What this task involves:
Could you reproduce all of the entries below without a single change?

─── Records for the task

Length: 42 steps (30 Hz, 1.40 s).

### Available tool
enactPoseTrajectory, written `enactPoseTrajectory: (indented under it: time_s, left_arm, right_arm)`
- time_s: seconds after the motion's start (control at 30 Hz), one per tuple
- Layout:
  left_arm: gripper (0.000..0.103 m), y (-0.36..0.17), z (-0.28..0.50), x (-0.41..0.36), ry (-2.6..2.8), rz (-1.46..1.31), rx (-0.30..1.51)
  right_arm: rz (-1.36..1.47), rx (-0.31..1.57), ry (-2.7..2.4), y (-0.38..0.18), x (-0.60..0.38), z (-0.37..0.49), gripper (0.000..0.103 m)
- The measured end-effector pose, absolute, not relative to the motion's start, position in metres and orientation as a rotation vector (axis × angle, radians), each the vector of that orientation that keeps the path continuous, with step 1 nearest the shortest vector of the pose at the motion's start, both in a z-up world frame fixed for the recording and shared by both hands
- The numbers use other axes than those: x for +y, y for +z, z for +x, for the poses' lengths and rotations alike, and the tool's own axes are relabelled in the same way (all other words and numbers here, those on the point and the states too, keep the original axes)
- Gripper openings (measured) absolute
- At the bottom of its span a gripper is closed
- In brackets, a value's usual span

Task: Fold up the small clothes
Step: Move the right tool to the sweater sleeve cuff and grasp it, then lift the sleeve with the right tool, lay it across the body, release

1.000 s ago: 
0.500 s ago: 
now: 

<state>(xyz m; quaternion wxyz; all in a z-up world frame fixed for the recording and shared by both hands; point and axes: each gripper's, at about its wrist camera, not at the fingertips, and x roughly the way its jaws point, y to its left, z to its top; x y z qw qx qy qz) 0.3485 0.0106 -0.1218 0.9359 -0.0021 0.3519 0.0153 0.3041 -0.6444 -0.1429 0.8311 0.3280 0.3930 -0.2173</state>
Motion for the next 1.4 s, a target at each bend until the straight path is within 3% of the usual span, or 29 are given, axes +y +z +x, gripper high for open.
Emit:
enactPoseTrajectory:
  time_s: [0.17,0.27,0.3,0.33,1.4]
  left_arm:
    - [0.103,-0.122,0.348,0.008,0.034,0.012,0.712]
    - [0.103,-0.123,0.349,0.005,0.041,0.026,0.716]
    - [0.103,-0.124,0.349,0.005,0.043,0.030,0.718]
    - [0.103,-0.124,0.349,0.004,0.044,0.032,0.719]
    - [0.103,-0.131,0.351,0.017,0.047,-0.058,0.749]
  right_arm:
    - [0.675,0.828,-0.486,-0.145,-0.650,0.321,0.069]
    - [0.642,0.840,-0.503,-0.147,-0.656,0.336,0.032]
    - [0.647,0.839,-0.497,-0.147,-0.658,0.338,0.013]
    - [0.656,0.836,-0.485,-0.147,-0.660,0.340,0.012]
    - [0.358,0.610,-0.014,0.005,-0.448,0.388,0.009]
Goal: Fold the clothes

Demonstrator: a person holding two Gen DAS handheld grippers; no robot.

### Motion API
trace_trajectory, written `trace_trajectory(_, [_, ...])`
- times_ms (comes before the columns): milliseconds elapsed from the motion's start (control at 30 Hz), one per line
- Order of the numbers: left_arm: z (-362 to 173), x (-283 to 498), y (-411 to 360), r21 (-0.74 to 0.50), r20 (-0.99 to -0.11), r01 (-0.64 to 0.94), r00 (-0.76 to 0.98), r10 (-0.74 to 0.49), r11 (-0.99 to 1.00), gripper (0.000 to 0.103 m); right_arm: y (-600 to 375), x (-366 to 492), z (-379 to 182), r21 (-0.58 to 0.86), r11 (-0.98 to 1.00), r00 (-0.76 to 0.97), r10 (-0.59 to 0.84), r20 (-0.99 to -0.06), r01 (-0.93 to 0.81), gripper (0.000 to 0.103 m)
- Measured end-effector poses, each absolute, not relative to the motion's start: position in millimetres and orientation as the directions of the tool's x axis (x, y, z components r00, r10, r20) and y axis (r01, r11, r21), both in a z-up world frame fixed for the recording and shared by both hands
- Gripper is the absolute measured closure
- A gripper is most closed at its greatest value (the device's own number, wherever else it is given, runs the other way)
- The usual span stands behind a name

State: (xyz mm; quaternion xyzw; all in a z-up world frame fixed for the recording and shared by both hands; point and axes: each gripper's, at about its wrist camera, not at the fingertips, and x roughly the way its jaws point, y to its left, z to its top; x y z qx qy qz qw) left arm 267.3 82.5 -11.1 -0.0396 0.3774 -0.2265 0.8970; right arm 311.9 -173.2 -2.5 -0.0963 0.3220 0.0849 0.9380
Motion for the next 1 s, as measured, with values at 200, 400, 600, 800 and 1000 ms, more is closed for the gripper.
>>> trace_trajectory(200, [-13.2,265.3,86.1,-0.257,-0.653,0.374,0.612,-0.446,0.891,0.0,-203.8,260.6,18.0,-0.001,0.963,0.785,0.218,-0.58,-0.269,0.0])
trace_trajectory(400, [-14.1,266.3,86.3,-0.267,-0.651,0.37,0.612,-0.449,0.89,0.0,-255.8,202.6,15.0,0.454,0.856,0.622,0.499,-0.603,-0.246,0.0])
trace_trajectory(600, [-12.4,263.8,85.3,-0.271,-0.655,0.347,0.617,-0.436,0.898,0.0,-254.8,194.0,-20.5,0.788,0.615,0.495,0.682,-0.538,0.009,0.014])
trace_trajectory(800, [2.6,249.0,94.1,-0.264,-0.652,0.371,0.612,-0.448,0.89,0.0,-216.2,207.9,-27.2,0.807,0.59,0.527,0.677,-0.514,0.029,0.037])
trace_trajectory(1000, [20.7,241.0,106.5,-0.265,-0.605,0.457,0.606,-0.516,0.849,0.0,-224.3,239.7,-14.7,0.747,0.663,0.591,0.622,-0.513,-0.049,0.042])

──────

Answer space:
Length: 42 steps (30 Hz, 1.40 s).

### Available tool
enactPoseTrajectory, written `enactPoseTrajectory: (indented under it: time_s, left_arm, right_arm)`
- time_s: seconds after the motion's start (control at 30 Hz), one per tuple
- Layout:
  left_arm: gripper (0.000..0.103 m), y (-0.36..0.17), z (-0.28..0.50), x (-0.41..0.36), ry (-2.6..2.8), rz (-1.46..1.31), rx (-0.30..1.51)
  right_arm: rz (-1.36..1.47), rx (-0.31..1.57), ry (-2.7..2.4), y (-0.38..0.18), x (-0.60..0.38), z (-0.37..0.49), gripper (0.000..0.103 m)
- The measured end-effector pose, absolute, not relative to the motion's start, position in metres and orientation as a rotation vector (axis × angle, radians), each the vector of that orientation that keeps the path continuous, with step 1 nearest the shortest vector of the pose at the motion's start, both in a z-up world frame fixed for the recording and shared by both hands
- The numbers use other axes than those: x for +y, y for +z, z for +x, for the poses' lengths and rotations alike, and the tool's own axes are relabelled in the same way (all other words and numbers here, those on the point and the states too, keep the original axes)
- Gripper openings (measured) absolute
- At the bottom of its span a gripper is closed
- In brackets, a value's usual span

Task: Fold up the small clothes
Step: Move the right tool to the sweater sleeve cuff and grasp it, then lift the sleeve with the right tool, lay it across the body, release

1.000 s ago: 
0.500 s ago: 
now: 

<state>(xyz m; quaternion wxyz; all in a z-up world frame fixed for the recording and shared by both hands; point and axes: each gripper's, at about its wrist camera, not at the fingertips, and x roughly the way its jaws point, y to its left, z to its top; x y z qw qx qy qz) 0.3485 0.0106 -0.1218 0.9359 -0.0021 0.3519 0.0153 0.3041 -0.6444 -0.1429 0.8311 0.3280 0.3930 -0.2173</state>
Motion for the next 1.4 s, a target at each bend until the straight path is within 3% of the usual span, or 29 are given, axes +y +z +x, gripper high for open.
Emit:
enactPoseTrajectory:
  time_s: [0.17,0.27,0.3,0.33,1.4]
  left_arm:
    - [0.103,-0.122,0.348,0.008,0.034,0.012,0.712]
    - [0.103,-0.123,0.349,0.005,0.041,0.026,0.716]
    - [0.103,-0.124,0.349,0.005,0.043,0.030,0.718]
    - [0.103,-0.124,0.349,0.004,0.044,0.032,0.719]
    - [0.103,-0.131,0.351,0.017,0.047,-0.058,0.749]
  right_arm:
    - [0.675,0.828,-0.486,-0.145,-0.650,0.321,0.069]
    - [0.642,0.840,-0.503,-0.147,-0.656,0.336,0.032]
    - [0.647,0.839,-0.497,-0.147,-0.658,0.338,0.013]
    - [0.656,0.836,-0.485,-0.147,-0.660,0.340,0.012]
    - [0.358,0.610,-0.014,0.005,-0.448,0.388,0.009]
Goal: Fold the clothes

Demonstrator: a person holding two Gen DAS handheld grippers; no robot.

### Motion API
trace_trajectory, written `trace_trajectory(_, [_, ...])`
- times_ms (comes before the columns): milliseconds elapsed from the motion's start (control at 30 Hz), one per line
- Order of the numbers: left_arm: z (-362 to 173), x (-283 to 498), y (-411 to 360), r21 (-0.74 to 0.50), r20 (-0.99 to -0.11), r01 (-0.64 to 0.94), r00 (-0.76 to 0.98), r10 (-0.74 to 0.49), r11 (-0.99 to 1.00), gripper (0.000 to 0.103 m); right_arm: y (-600 to 375), x (-366 to 492), z (-379 to 182), r21 (-0.58 to 0.86), r11 (-0.98 to 1.00), r00 (-0.76 to 0.97), r10 (-0.59 to 0.84), r20 (-0.99 to -0.06), r01 (-0.93 to 0.81), gripper (0.000 to 0.103 m)
- Measured end-effector poses, each absolute, not relative to the motion's start: position in millimetres and orientation as the directions of the tool's x axis (x, y, z components r00, r10, r20) and y axis (r01, r11, r21), both in a z-up world frame fixed for the recording and shared by both hands
- Gripper is the absolute measured closure
- A gripper is most closed at its greatest value (the device's own number, wherever else it is given, runs the other way)
- The usual span stands behind a name

State: (xyz mm; quaternion xyzw; all in a z-up world frame fixed for the recording and shared by both hands; point and axes: each gripper's, at about its wrist camera, not at the fingertips, and x roughly the way its jaws point, y to its left, z to its top; x y z qx qy qz qw) left arm 267.3 82.5 -11.1 -0.0396 0.3774 -0.2265 0.8970; right arm 311.9 -173.2 -2.5 -0.0963 0.3220 0.0849 0.9380
Motion for the next 1 s, as measured, with values at 200, 400, 600, 800 and 1000 ms, more is closed for the gripper.
>>> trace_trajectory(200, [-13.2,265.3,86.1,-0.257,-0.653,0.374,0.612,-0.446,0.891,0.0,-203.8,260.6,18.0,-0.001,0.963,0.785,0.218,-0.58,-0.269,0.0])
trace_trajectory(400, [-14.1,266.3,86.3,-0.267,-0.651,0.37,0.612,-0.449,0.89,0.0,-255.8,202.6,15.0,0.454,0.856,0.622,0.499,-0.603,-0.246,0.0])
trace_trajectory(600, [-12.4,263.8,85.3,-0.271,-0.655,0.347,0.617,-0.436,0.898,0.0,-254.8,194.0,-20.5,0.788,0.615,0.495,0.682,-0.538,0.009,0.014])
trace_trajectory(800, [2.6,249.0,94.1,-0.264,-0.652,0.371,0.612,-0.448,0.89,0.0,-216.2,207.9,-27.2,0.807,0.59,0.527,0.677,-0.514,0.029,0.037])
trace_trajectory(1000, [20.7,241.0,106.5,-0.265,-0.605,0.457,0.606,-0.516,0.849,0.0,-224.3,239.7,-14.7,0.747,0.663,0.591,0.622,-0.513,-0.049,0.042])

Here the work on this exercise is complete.